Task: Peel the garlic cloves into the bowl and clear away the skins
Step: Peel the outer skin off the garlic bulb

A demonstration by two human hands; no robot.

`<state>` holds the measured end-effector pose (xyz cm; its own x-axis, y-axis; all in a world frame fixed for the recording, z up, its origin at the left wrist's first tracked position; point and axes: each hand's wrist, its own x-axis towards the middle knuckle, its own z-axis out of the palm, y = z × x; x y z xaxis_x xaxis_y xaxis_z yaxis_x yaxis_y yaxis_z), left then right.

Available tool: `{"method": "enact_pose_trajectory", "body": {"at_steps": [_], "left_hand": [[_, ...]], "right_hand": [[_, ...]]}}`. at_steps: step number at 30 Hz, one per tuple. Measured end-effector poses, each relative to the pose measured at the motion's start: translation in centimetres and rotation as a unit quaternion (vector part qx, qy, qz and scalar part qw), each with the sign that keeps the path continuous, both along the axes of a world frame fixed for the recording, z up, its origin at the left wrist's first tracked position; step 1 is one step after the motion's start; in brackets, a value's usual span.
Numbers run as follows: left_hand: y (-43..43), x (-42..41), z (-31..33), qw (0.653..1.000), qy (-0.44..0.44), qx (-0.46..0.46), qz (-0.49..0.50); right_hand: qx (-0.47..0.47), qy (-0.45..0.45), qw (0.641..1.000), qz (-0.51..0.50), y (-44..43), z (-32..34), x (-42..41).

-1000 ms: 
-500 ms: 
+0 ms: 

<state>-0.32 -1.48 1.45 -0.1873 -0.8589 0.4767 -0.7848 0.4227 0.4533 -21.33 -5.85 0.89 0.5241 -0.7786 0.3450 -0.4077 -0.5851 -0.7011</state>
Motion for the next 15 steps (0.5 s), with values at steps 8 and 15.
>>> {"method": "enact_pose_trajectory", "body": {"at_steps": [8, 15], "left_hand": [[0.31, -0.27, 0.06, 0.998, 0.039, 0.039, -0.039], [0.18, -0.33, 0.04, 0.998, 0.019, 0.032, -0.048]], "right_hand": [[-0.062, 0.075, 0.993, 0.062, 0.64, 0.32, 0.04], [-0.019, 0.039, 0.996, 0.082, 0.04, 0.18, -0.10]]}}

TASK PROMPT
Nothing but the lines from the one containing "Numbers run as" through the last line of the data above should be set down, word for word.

TASK SOLUTION
Numbers run as follows: left_hand: y (-43..43), x (-42..41), z (-31..33), qw (0.653..1.000), qy (-0.44..0.44), qx (-0.46..0.46), qz (-0.49..0.50); right_hand: qx (-0.47..0.47), qy (-0.45..0.45), qw (0.641..1.000), qz (-0.51..0.50), y (-44..43), z (-32..34), x (-42..41).

-1000 ms: 
-500 ms: 
+0 ms: 

<state>-0.32 -1.48 1.45 -0.1873 -0.8589 0.4767 -0.7848 0.4227 0.4533 -21.33 -5.85 0.89 0.5241 -0.7786 0.3450 -0.4077 -0.5851 -0.7011</state>
Motion for the next 15 steps (0.5 s), with values at steps 8 and 15.
>>> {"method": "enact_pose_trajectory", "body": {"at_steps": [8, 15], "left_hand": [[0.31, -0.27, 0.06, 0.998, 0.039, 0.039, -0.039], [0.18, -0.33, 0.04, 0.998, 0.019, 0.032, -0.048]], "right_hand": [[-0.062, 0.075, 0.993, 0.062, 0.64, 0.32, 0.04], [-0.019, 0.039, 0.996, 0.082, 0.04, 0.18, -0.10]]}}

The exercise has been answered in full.